Fourth, tanned skin prevents absorption of enough UVB into the skin that aids Vitamin D synthesis. Especially, Indian skin gets tanned easily when exposed to sun. Although this layer of tan can help prevent skin cancer as UVB do not enter deep in the skin to cause damage, this same tan down regulates Vitamin D secretion.

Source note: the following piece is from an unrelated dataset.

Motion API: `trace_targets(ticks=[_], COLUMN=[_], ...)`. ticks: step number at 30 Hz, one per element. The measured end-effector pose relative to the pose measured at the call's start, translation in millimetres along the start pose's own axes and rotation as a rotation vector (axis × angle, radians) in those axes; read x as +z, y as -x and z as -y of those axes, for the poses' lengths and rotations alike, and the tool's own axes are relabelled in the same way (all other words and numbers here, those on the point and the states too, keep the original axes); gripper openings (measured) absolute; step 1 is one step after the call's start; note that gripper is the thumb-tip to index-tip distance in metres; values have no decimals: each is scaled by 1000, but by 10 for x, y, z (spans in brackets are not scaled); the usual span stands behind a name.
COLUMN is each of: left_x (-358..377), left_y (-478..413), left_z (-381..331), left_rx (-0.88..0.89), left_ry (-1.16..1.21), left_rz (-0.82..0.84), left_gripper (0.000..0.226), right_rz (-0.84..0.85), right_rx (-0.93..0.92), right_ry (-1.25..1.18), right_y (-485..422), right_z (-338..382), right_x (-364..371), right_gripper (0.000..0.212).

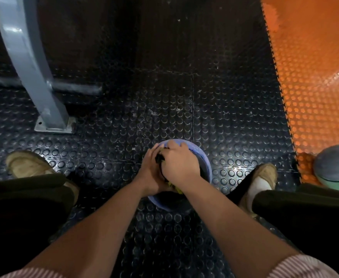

So, especially Indians, cannot synthesize enough Vitamin D even if they spend long hours in the sun. And furthermore, prolonged hours in the sun without the protection of sunscreen puts the person at the risk of developing pigmentation, wrinkles, tanning and even pre-mature aging. All these risks can be avoided by ensuring you get enough Vitamin D either through food or tablets that can be prescribed by your physician rather than spending hours in the harsh sun for Vitamin D.
Now, to answer the primary question whether sunscreen inhibits Vitamin D production, although there were concerns that slathering sunscreen may hinder Vitamin D production, new studies 1 have revealed that, proper usage of sunscreen, in fact, increased the levels of Vitamin D in the body. So, a good sunscreen, with high SPF factor is a must when going out in the sun as it will protect the skin from far lasting damage caused by harmful sun rays that may be difficult to undo even with supplements.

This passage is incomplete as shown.